From: "Mi, Dapeng" <dapeng1.mi@linux.intel.com>
To: Peter Zijlstra <peterz@infradead.org>,
Ingo Molnar <mingo@redhat.com>,
Arnaldo Carvalho de Melo <acme@kernel.org>,
Namhyung Kim <namhyung@kernel.org>,
Thomas Gleixner <tglx@linutronix.de>,
Dave Hansen <dave.hansen@linux.intel.com>,
Ian Rogers <irogers@google.com>,
Adrian Hunter <adrian.hunter@intel.com>,
Jiri Olsa <jolsa@kernel.org>,
Alexander Shishkin <alexander.shishkin@linux.intel.com>,
Andi Kleen <ak@linux.intel.com>,
Eranian Stephane <eranian@google.com>
Cc: Mark Rutland <mark.rutland@arm.com>,
broonie@kernel.org, Ravi Bangoria <ravi.bangoria@amd.com>,
linux-kernel@vger.kernel.org, linux-perf-users@vger.kernel.org,
Zide Chen <zide.chen@intel.com>,
Falcon Thomas <thomas.falcon@intel.com>,
Dapeng Mi <dapeng1.mi@intel.com>,
Xudong Hao <xudong.hao@intel.com>,
Kan Liang <kan.liang@linux.intel.com>
Subject: Re: [Patch v7 12/24] perf/x86: Enable XMM register sampling for REGS_USER case
Date: Wed, 25 Mar 2026 15:58:29 +0800 [thread overview]
Message-ID: <fa954a5a-2efd-4f21-abb9-c69150f66c56@linux.intel.com> (raw)
In-Reply-To: <20260324004118.3772171-13-dapeng1.mi@linux.intel.com>
On 3/24/2026 8:41 AM, Dapeng Mi wrote:
> This patch adds support for XMM register sampling in the REGS_USER case.
>
> To handle simultaneous sampling of XMM registers for both REGS_INTR and
> REGS_USER cases, a per-CPU `x86_user_regs` is introduced to store
> REGS_USER-specific XMM registers.

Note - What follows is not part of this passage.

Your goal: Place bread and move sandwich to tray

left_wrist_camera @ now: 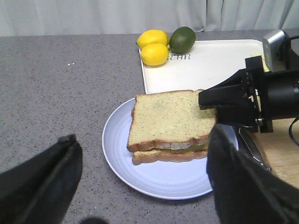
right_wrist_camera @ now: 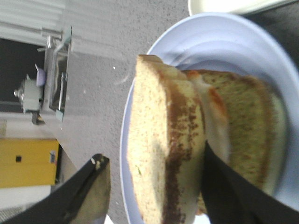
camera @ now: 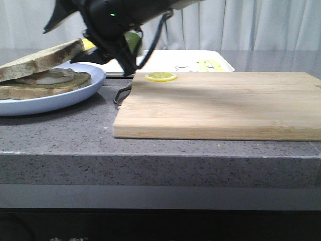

This prevents REGS_USER-specific XMM
> register data from being overwritten by REGS_INTR-specific data if they
> share the same `x86_perf_regs` structure.
>
> To sample user-space XMM registers, the `x86_pmu_update_user_ext_regs()`
> helper function is added. It checks if the `TIF_NEED_FPU_LOAD` flag is
> set. If so, the user-space XMM register data can be directly retrieved
> from the cached task FPU state, as the corresponding hardware registers
> have been cleared or switched to kernel-space data. Otherwise, the data
> must be read from the hardware registers using the `xsaves` instruction.
>
> For PEBS events, `x86_pmu_update_user_ext_regs()` checks if the
> PEBS-sampled XMM register data belongs to user-space. If so, no further
> action is needed. Otherwise, the user-space XMM register data needs to be
> re-sampled using the same method as for non-PEBS events.
>
> Co-developed-by: Kan Liang <kan.liang@linux.intel.com>
> Signed-off-by: Kan Liang <kan.liang@linux.intel.com>
> Signed-off-by: Dapeng Mi <dapeng1.mi@linux.intel.com>
> ---
> arch/x86/events/core.c | 95 ++++++++++++++++++++++++++++++++++++------
> 1 file changed, 82 insertions(+), 13 deletions(-)
>
> diff --git a/arch/x86/events/core.c b/arch/x86/events/core.c
> index 22965a8a22b3..a5643c875190 100644
> --- a/arch/x86/events/core.c
> +++ b/arch/x86/events/core.c
> @@ -696,7 +696,7 @@ int x86_pmu_hw_config(struct perf_event *event)
> return -EINVAL;
> }
>
> - if (event->attr.sample_type & PERF_SAMPLE_REGS_INTR) {
> + if (event->attr.sample_type & (PERF_SAMPLE_REGS_INTR | PERF_SAMPLE_REGS_USER)) {
> /*
> * Besides the general purpose registers, XMM registers may
> * be collected as well.
> @@ -707,15 +707,6 @@ int x86_pmu_hw_config(struct perf_event *event)
> }
> }
>
> - if (event->attr.sample_type & PERF_SAMPLE_REGS_USER) {
> - /*
> - * Currently XMM registers sampling for REGS_USER is not
> - * supported yet.
> - */
> - if (event_has_extended_regs(event))
> - return -EINVAL;
> - }
> -
> return x86_setup_perfctr(event);
> }
Sashiko comments
"
With this check removed, can older platforms hit an uninitialized stack
pointer dereference?
In __intel_pmu_pebs_events(), a struct x86_perf_regs is allocated on the
stack without zero-initialization. setup_pebs_fixed_sample_data() populates
perf_regs.regs but leaves perf_regs.xmm_regs uninitialized and doesn't set
the PERF_SAMPLE_REGS_USER flag.
If perf_prepare_sample() sees the missing flag, it calls
perf_sample_regs_user(), and perf_output_sample_regs() eventually
dereferences the uninitialized stack memory at perf_regs->xmm_regs to
output XMM data.
"
The comment makes sense. Would clear the xmm_regs and other pointers in
next version.
>
> @@ -1745,6 +1736,28 @@ static void x86_pmu_del(struct perf_event *event, int flags)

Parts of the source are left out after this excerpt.